As vice president for governmental affairs of the National Association of Evangelicals (NAE), Richard Cizik had primary responsibility for shaping and articulating the organization"s policy on major social issues and lobbying the White House and Congress on the association"s behalf.
After hearing scientist and fellow evangelical John Houghton present evidence on global warming in 2002, Cizik led in the formation of a type of environmentalism he called "Creation Care," rooted not in politics or ideology but in Biblical injunctions to stop and prevent activities that are harmful to the Earth and its inhabitants. Nearly 500 evangelical leaders, including the presidents of dozens of Christian colleges, have signed the Evangelical Declaration on the Care of Creation, a powerful endorsement of every Christian"s duty to care for the planet and of government"s responsibility for safeguarding a sustainable environment.
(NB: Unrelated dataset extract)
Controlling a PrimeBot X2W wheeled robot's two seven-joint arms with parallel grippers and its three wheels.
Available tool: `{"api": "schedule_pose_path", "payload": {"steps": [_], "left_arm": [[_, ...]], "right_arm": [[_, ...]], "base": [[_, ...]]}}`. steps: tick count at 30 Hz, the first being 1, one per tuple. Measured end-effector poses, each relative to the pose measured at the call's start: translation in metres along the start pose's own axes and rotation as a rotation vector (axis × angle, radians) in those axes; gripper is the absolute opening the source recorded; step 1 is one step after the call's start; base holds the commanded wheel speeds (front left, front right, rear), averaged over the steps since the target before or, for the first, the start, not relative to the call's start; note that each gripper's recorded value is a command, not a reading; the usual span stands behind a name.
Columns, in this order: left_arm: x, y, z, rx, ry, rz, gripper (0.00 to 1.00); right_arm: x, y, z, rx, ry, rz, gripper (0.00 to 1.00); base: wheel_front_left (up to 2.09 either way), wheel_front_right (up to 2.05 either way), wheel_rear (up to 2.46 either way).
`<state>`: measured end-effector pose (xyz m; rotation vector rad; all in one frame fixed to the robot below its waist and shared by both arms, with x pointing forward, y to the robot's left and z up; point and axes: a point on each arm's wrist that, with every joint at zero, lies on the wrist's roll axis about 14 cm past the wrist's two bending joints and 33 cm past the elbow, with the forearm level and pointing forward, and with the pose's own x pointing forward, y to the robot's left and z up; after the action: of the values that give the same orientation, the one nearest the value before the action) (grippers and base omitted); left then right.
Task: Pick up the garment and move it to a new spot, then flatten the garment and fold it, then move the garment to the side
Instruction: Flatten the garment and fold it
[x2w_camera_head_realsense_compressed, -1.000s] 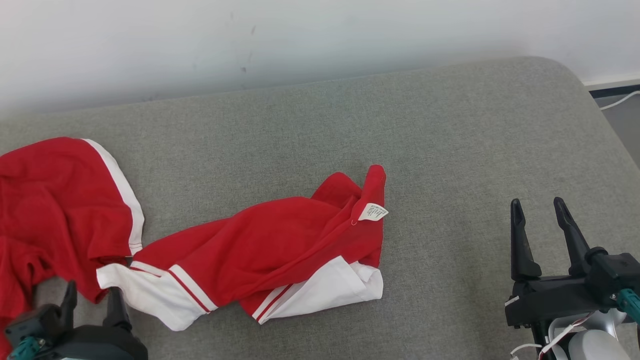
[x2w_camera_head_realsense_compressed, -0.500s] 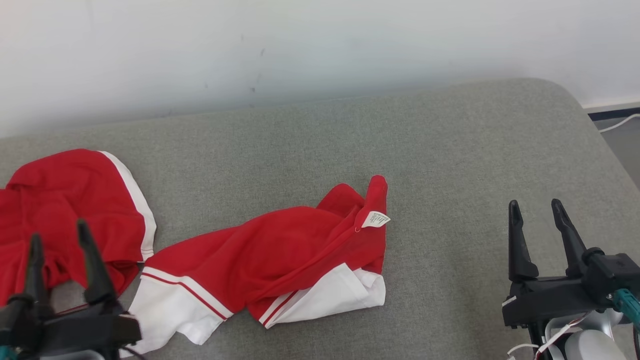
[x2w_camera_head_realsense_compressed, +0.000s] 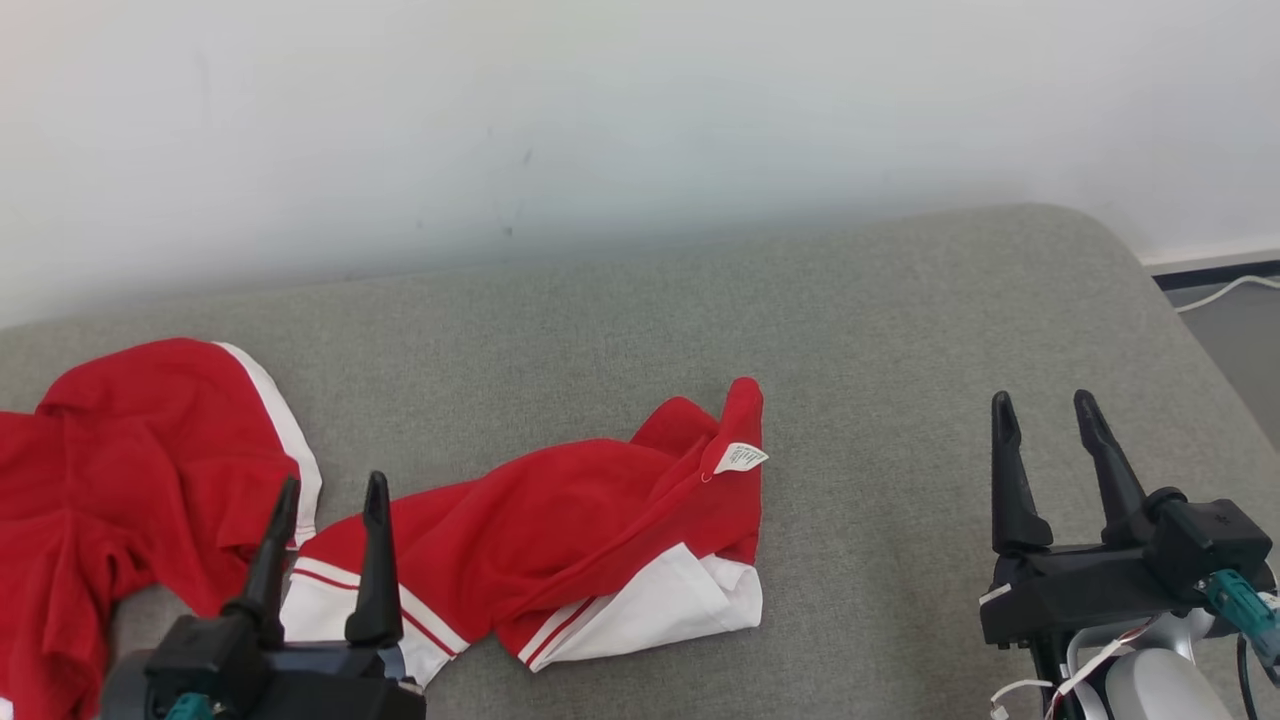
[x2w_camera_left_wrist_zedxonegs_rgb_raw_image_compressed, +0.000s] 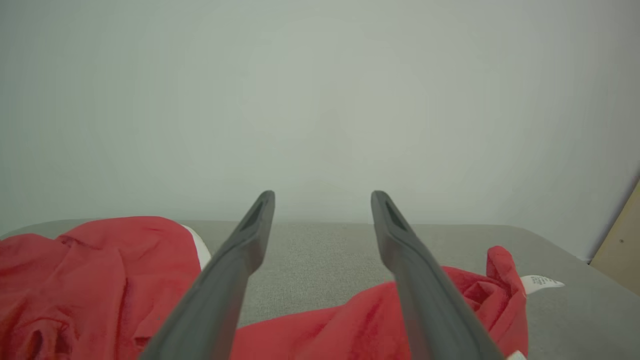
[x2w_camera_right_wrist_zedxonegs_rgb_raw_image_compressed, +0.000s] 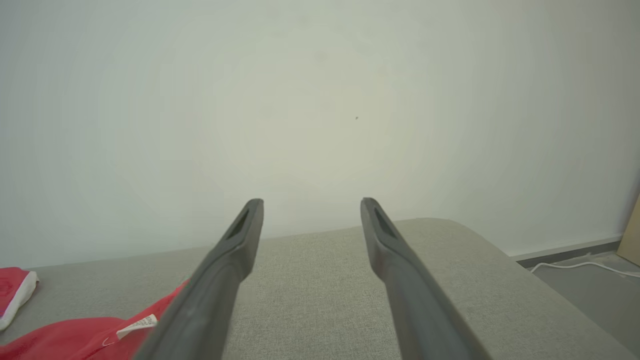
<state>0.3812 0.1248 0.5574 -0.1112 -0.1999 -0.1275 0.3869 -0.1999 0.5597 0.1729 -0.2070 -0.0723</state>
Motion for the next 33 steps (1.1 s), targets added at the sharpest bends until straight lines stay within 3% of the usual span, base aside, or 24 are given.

Despite criticism from some prominent evangelicals who regard Cizik"s emphasis on environmentalism as a diversion from evangelicalism"s "traditional values," he has received widespread support and admiration, particularly from younger evangelicals. In 2007, Time magazine named Cizik as one of the nation"s 100 most influential thinkers.
In December 2008, Cizik resigned from his position at the NAE under pressure from evangelical leaders after an appearance on the NPR program "Fresh Air," during which he told host Terry Gross that he was willing to support civil unions for same-sex couples and observed that two-thirds of younger evangelicals are willing to vote for a candidate who disagrees with them on the issue of abortion.